GLOBE, SMART
HANDLE ROUGHLY 20% OF DEALS
Telcos cash in
on remittance boom
By MAX ESTAYO
Telcos are having a heyday participating in
the lucrative remittance market, capturing a surprising 20
percent of flows through the use of their facilities.
Interviews with officials of Globe Telecom
and Smart Communications Inc. showed that their combined deals
at P123 billion, ($3 billion) last year represent roughly 20
percent of total remittances for the year.
Some 2.2 million OFWs roughly one-fourth of
the estimated 8 million OFWs worldwide use the telcos’ virtual
wallet.
How they do that? You may want to ask.
Globe through GCash and Smart through Smart
Money offer "virtual wallet" services to OFWs giving them fast,
cheaper and reliable means of sending their dollars home.

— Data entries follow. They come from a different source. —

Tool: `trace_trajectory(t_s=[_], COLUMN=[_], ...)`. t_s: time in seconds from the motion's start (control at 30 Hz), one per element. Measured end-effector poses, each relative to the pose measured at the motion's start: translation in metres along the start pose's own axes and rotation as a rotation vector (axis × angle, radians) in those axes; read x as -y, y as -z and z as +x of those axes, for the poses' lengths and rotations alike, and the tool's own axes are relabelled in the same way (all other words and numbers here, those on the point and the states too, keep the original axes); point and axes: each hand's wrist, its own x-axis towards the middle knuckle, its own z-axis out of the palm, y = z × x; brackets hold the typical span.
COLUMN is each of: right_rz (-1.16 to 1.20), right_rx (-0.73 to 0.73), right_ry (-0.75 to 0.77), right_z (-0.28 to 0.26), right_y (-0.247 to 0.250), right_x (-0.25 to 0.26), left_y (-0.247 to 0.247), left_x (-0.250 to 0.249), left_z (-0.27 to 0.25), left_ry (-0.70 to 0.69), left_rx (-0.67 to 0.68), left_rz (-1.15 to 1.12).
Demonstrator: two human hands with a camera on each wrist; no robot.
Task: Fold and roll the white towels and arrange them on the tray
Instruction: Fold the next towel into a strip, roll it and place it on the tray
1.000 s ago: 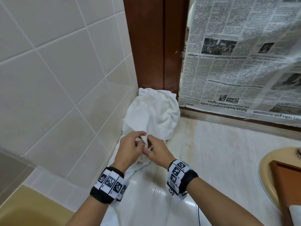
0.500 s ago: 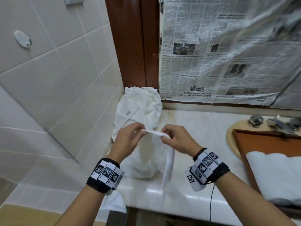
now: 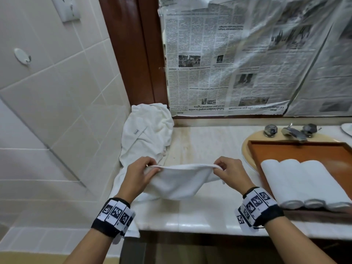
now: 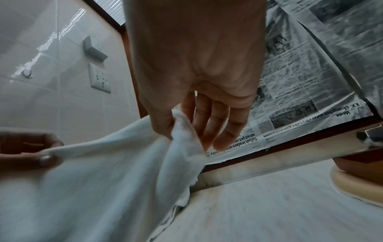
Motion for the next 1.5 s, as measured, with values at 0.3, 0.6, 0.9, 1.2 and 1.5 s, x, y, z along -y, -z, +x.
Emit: trace_trajectory(t_s=[0.3,0.6,0.9,1.2,1.5], right_rz=[0.042,0.050,0.041,0.075,0.072], right_rx=[0.049,0.209,0.390,0.324,0.247], right_ry=[-0.107,-0.067,-0.089,-0.151,-0.234], right_z=[-0.012,-0.021,-0.058,-0.106,-0.125], right_y=[-0.041,-0.048,-0.038,-0.025,-0.025], right_x=[-0.044,-0.075,-0.077,-0.078,-0.064], left_y=[-0.081,-0.109,-0.142,-0.128,-0.140], left_x=[0.062,0.067,-0.017,-0.049,-0.055], left_z=[-0.028,-0.049,-0.102,-0.089,-0.118], left_ry=[0.480,0.583,0.431,0.304,0.224], left_rx=[0.236,0.424,0.857,0.830,0.985], left_rz=[0.174,0.251,0.018,0.045,0.064])
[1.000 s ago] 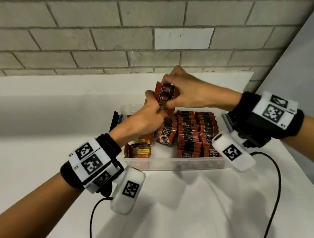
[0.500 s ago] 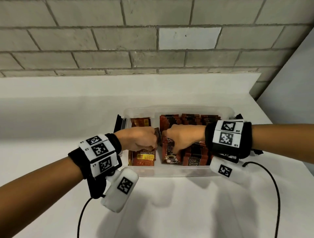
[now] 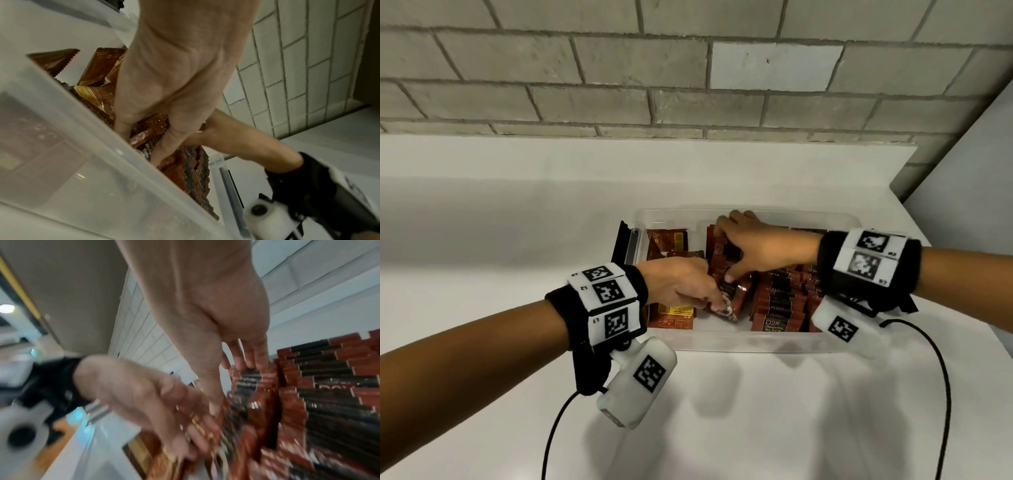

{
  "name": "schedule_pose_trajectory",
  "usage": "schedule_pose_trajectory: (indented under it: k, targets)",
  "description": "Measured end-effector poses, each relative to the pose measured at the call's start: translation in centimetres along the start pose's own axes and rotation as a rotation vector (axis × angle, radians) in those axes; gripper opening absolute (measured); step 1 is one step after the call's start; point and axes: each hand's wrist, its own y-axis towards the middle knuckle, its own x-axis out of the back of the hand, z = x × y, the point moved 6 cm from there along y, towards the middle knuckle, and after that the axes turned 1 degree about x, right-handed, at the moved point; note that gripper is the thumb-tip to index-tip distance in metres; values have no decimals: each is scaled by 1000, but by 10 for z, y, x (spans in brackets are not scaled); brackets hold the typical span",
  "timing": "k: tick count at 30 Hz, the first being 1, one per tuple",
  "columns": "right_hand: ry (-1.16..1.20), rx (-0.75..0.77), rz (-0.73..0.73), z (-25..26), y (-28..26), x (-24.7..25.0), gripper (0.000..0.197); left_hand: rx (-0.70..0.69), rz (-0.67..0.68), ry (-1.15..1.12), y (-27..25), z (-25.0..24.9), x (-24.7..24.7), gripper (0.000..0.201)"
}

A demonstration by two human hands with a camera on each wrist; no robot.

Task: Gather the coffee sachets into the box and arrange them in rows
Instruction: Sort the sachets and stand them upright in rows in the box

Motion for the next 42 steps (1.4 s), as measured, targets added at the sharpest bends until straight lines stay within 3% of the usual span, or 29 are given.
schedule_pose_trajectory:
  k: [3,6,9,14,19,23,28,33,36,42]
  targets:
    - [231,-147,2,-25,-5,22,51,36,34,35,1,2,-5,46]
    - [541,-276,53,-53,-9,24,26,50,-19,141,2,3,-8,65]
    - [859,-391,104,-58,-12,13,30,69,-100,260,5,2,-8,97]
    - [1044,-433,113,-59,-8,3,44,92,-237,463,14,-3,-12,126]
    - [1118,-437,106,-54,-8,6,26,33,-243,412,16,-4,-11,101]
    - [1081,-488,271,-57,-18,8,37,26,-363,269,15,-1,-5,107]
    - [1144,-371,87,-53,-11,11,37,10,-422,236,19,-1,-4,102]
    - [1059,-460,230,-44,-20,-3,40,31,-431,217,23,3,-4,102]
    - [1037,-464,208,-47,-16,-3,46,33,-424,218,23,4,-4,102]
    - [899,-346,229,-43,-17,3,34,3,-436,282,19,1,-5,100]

The two telcos course the money through banks
but they have found means to offer a cheaper service appreciated
by "text-happy" Pinoys.
Smart introduced its e-money in 2001,
followed by Globe in 2005. Smart Money offers the service in
partnership with a bank, while in GCash, the funds pass through
G-Exchange Inc., the Globe Telecom unit that handles the
transaction. GXI then deposits the funds in a bank.
Since May 2006, monthly remittances run above
the $1 billion mark. The central bank traced this development to
the deployment and of higher paid workers at that, to the
expansion of banking remittance channels and use of technologies
such as those of telcos.
The central bank estimated that banks now
capture 90 percent of total remittances up from 80 percent a
couple of years ago. . Last year, total remittances were
estimated to have reached $15 billion, seven percent more than
the previous year.
Of that, $14.3 billion were seen passing
through banks. Of the $14 billion, Smart said it handled P56
billion or $1.33 billion and Globe a higher P67.2 billion or
$1.6 billion.
Rizza Maniego-Ella, president of GXI said
three factors – remittance charge, convenience and security –
make remitters choose the virtual system.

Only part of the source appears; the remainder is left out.